Treesa, keep us informed regarding the supportive care products. Regarding garlic as an anti-inflammatory - I have some garlic...'buds'. When the plant went to seed, the flower matured into a cluster of tiny red bulbs, each the size of a small pea. What do you think about giving the birds vegetative material like that? Would it be a good thing or a waste of time?


----------



## Skyeking (Jan 17, 2003)

Treesa said:


> TerriB,
> 
> I will keep you all informed about the supportive care products when I hear more.
> 
> ...


----------



## TerriB (Nov 16, 2003)

Trees Gray said:


> The only problem is some of the birds have the garlic aroma for a few hours...


Do other birds seem put off by the garlic aroma?

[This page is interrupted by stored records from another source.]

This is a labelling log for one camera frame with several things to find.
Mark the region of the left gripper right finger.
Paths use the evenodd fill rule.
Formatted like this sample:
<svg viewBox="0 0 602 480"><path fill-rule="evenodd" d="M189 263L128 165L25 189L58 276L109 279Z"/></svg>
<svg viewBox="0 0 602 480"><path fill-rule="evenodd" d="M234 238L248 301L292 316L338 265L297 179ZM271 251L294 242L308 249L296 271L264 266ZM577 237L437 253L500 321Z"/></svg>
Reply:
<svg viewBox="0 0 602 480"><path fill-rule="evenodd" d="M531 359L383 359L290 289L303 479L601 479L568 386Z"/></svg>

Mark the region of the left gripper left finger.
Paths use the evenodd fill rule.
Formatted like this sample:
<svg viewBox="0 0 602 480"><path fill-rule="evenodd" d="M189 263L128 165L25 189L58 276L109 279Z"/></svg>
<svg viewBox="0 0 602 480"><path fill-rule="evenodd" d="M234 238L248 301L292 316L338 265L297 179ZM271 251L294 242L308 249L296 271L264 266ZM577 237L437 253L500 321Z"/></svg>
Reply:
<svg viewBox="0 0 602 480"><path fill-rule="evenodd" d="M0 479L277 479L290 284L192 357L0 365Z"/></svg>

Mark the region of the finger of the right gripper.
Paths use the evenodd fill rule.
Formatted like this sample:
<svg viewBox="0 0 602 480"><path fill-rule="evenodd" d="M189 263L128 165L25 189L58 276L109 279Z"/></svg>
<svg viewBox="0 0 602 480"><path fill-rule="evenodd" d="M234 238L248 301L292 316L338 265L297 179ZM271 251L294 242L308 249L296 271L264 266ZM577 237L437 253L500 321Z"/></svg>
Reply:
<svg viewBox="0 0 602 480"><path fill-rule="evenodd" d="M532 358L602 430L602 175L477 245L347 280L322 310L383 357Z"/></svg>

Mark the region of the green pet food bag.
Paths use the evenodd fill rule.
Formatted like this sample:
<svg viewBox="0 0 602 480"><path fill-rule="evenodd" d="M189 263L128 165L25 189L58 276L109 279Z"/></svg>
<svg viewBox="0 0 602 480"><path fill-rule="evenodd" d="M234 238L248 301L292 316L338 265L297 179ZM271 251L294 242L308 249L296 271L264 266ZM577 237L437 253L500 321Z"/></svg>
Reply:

So if I give to one bird, should I also give to the mate? How long do you treat a bird with garlic oil?


----------



## feralpigeon (Feb 14, 2005)

Hi Maggie,

I ditched my jacky in the car and hope that the smear on my shoulder passed for a blob of paint or caulking  .

TerriB, if they don't have the sense of smell, then it might not be the same as all human members of the household needing to eat the same meal w/garlic to keep the peace. I don't think any studies have been done on this, maybe Pidgey knows for sure, but they don't seem to refrain from billing after they've been pecking around in the poo for "good bacteria"  

fp


----------



## Skyeking (Jan 17, 2003)

TerriB said:


> Do other birds seem put off by the garlic aroma? So if I give to one bird, should I also give to the mate? How long do you treat a bird with garlic oil?


Hi TerriB

The birds do get put off by the smell of it in their water, if it is too strong. They don't get put off by it from each other, though. I found that it permiates their plastic drinker so I have to find a metal drinker for them. I advise you to use a metal drinker or high quality plastic. I use empty plastic gallon water containers that I throw out constantly, and use new ones.

Use a clove or less to a a gallon of water and see how they like it. If they are not drinking fully of it then it is not doing them any good, nor it is not healthy for them not to drink their need of water.

The capsules seem to work better for the birds, and the smell does wear off. If I didn't have 48 pigeons I would give them all garlic caps every other day, but it is not economical and easier to put the clove in the water.

I would give it to all your birds, especially any birds that look a little off. 
I use it as part of my prevention measures, more so for its nutritional benefits. I use it as much as possible, several days a week, when I'm not adding ACV or something else to the water. They will not OD on it. LOL

If you have only a few birds, I would give them the caps every few days.


----------



## feralpigeon (Feb 14, 2005)

Trees Gray said:


> Hi TerriB
> 
> The birds do get put off by the smell of it in their water, if it is too strong.



Treesa, this brings up a good point about taste and smell. Months ago I posted about the possibility of deterring pigeons from a particular spot by using a strong scent such as eucalyptus and a couple of knowledgable members responded that they have no sense of smell.

It is also true or seems to be from observation that if their water mix is too strong w/vinegar or the like that they don't seem to drink normal quantity.
So for us, our sense of smell and taste is intricately linked, then how do they taste, or better, what is the difference from their perspective when there is a bitter or acidic additive in the water and they notice the difference??

fp


----------



## Pigeonpal2002 (Jul 27, 2002)

Hi FP, 

From my understanding, pigeons and most birds do have a sense of smell but it's very weak. Humans have about 9000 taste buds and pigeons have about 37. So, if smell is linked to taste in pigeons as in humans, there ya go


----------



## Skyeking (Jan 17, 2003)

feralpigeon said:


> Treesa, this brings up a good point about taste and smell. Months ago I posted about the possibility of deterring pigeons from a particular spot by using a strong scent such as eucalyptus and a couple of knowledgable members responded that they have no sense of smell.
> It is also true or seems to be from observation that if their water mix is too strong w/vinegar or the like that they don't seem to drink normal quantity.
> So for us, our sense of smell and taste is intricately linked, then how do they taste, or better, what is the difference from their perspective when there is a bitter or acidic additive in the water and they notice the difference??
> fp


Hi fp,

I'm not sure, exactly, but I observe them going near the drinker when there is garlic in it, and stand there for a second and back away,( maybe they see it in the water)then come back and take a drink and hesitate and quit, not getting their full drink of it.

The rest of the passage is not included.